The human papillomavirus (HPV) vaccine provides a safe, robust immune response against HPV in reproductive-aged women who have had a stem cell transplant. The results from the small study published in the Journal of the American Medical Association Oncology suggest that the vaccine may help prevent against new HPV infections, and associated cervical, vulvar, and other HPV-related cancers in women with a donor-acquired immune system.
“This is the first study demonstrating immune responses induced by HPV vaccination after allogeneic hematopoietic cell transplant,” said Richard Childs, M.D., clinical director of NHLBI’s Division of Intramural Research, and a study author. “This area is understudied and very important to investigate given the susceptibility to infection and increased risk of cancer in this population.”
The findings have implications for women who have had what is known as an allogeneic transplant to treat blood cancer, sickle cell disease, or other blood or immune-related conditions. After this type of transplant, which replaces abnormal blood-forming stem cells with healthy donor cells, doctors sometimes must prescribe drugs that suppress the immune system in order to prevent or treat rejection of the donor cells. However, these drugs may increase the risk of HPV infections, which have a seven-fold higher risk of the infection developing into cancer in post-transplant women than in healthy women.

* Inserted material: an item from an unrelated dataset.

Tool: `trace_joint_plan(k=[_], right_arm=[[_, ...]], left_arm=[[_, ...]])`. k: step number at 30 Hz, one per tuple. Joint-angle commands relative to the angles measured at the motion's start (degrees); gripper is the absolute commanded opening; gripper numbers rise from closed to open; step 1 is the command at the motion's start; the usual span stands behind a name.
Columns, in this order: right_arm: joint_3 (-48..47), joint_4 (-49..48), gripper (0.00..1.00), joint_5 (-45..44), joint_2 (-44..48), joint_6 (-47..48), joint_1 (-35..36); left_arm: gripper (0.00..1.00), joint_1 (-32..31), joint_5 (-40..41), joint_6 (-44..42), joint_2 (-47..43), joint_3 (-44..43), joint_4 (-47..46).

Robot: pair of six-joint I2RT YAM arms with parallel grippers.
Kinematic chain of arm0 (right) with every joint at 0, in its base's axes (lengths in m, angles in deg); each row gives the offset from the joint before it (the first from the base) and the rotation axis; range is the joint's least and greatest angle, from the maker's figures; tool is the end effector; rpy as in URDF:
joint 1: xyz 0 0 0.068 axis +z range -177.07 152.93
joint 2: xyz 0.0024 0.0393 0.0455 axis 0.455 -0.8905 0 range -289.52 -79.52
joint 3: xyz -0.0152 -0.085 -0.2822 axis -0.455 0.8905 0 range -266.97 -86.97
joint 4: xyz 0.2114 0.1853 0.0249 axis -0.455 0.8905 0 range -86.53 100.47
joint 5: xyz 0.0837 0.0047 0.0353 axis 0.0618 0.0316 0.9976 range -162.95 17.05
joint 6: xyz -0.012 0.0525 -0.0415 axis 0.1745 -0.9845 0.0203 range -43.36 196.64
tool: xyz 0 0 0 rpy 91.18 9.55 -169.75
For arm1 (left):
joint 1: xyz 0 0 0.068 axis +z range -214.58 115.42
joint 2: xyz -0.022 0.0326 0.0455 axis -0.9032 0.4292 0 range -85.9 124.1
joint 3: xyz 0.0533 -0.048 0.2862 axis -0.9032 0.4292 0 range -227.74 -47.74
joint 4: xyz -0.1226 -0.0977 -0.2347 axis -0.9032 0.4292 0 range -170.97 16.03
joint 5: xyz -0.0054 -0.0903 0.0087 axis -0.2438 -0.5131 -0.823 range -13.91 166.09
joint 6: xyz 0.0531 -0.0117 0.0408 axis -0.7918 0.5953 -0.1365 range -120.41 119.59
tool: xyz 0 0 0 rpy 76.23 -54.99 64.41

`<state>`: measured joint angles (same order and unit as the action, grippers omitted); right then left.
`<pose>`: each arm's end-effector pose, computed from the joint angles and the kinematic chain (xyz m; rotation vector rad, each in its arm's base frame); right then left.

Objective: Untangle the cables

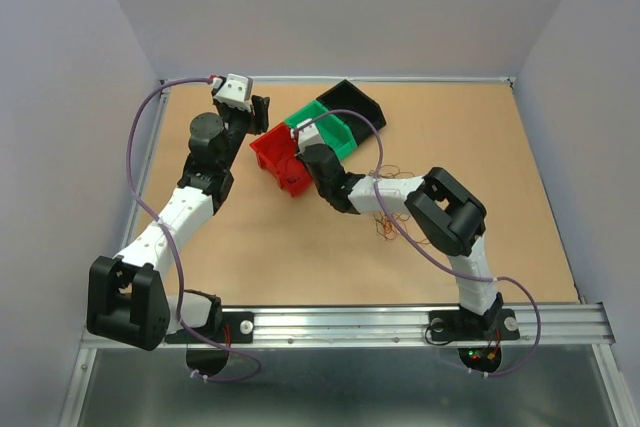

While doctors have encouraged vaccinating post-transplant women, they have been unclear about whether these patients who were either on or off immunosuppressive therapy could produce an immune response following HPV vaccination. The researchers note that future investigations will explore viral and clinically efficacy, which would reveal more insight into protection against infection and associated lesions.
“Studies have shown that transplant recipients whose immune systems are suppressed have an increased presence of HPV disease that requires surgery,” said Pamela Stratton, M.D., lead study author and currently a scientist at the National Institute of Neurological Disorders and Stroke (NINDS), part of the National Institutes of Health. “Since HPV vaccination is considered the most effective intervention for controlling HPV infection and preventing HPV-related disease burden, the current study examined if the vaccine could evoke an immune response in patients who were on or off immunosuppressive therapy.”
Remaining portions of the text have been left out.